THE TASK » Look through the listing below and give the number of lines in which "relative" occurs, nothing more.

SUPPLIED RECORDS »

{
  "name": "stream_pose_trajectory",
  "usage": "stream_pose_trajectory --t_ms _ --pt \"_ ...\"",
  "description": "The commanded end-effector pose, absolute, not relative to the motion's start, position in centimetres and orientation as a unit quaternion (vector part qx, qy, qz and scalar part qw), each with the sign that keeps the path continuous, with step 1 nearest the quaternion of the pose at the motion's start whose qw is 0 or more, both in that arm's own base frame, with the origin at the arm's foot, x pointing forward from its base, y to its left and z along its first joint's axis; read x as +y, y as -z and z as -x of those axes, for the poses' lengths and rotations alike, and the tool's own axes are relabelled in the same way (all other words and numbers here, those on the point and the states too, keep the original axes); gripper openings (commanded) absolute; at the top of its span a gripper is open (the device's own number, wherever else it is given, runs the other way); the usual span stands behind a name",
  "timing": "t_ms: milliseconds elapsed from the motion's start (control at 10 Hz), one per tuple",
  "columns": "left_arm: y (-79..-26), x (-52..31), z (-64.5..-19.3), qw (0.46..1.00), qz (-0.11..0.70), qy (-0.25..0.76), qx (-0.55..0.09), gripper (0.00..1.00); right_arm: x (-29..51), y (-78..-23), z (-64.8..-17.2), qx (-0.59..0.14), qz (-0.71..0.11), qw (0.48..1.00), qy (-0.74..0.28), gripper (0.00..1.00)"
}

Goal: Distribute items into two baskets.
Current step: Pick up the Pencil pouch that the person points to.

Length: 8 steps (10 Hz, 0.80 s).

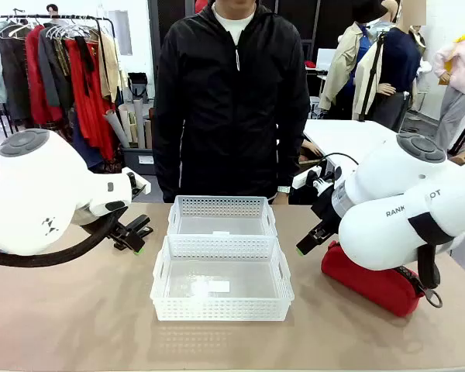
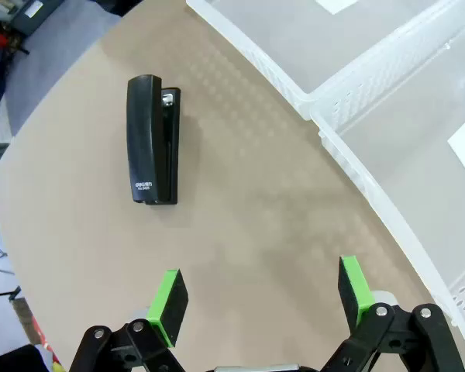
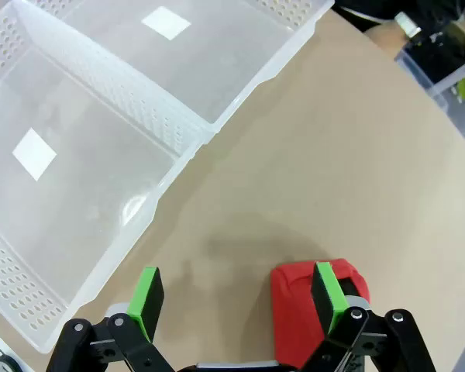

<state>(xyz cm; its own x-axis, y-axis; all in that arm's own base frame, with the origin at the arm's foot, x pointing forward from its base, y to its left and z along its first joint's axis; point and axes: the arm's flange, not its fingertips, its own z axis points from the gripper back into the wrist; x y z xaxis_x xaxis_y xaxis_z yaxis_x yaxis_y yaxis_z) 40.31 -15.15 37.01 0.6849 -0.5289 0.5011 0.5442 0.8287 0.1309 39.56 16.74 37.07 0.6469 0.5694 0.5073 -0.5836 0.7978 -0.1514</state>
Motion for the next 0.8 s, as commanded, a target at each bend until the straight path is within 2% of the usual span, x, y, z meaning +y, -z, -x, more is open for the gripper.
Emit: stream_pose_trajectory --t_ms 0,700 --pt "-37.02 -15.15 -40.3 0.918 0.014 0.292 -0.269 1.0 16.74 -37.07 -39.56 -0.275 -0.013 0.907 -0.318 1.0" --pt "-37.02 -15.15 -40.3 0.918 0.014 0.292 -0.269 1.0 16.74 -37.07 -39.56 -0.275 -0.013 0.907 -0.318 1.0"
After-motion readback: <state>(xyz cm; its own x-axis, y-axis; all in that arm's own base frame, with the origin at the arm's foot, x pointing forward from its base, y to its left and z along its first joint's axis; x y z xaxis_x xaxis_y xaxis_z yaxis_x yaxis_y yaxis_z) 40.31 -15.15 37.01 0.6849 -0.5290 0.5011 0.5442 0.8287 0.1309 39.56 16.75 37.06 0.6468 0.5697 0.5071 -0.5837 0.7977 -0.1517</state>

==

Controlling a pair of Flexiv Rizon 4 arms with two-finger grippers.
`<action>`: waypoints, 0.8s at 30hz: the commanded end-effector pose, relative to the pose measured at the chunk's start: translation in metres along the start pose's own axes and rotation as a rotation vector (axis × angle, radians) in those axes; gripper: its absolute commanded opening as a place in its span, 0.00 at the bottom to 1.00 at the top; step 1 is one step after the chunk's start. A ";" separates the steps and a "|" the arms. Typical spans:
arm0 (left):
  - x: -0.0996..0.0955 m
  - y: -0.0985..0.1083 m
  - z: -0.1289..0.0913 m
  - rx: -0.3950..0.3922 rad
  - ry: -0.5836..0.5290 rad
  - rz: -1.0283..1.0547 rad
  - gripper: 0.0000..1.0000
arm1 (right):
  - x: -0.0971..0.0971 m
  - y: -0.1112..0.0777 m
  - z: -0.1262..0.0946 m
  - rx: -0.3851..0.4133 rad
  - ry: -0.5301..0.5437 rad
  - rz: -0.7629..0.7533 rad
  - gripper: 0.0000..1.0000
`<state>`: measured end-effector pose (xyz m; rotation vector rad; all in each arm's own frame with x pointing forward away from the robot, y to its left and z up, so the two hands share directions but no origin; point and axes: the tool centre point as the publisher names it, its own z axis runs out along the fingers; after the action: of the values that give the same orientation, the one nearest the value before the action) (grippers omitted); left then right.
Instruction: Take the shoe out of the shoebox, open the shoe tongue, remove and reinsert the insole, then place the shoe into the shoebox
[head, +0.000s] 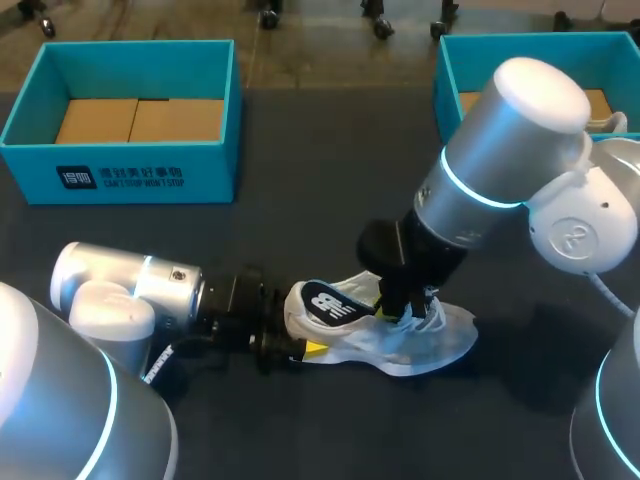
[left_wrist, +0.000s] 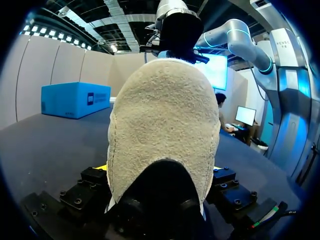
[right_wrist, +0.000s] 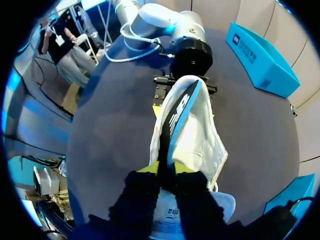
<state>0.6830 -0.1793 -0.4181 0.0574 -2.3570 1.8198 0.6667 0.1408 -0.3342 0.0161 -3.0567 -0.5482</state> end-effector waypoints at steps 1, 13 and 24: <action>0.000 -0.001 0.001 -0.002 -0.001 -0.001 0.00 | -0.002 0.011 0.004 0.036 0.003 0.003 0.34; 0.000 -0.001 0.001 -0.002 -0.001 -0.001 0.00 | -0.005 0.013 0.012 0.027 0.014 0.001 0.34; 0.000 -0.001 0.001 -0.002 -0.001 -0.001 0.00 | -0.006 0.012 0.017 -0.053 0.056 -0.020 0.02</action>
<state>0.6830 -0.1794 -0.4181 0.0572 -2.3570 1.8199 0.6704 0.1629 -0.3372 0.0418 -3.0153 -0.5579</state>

TASK ANSWER » 2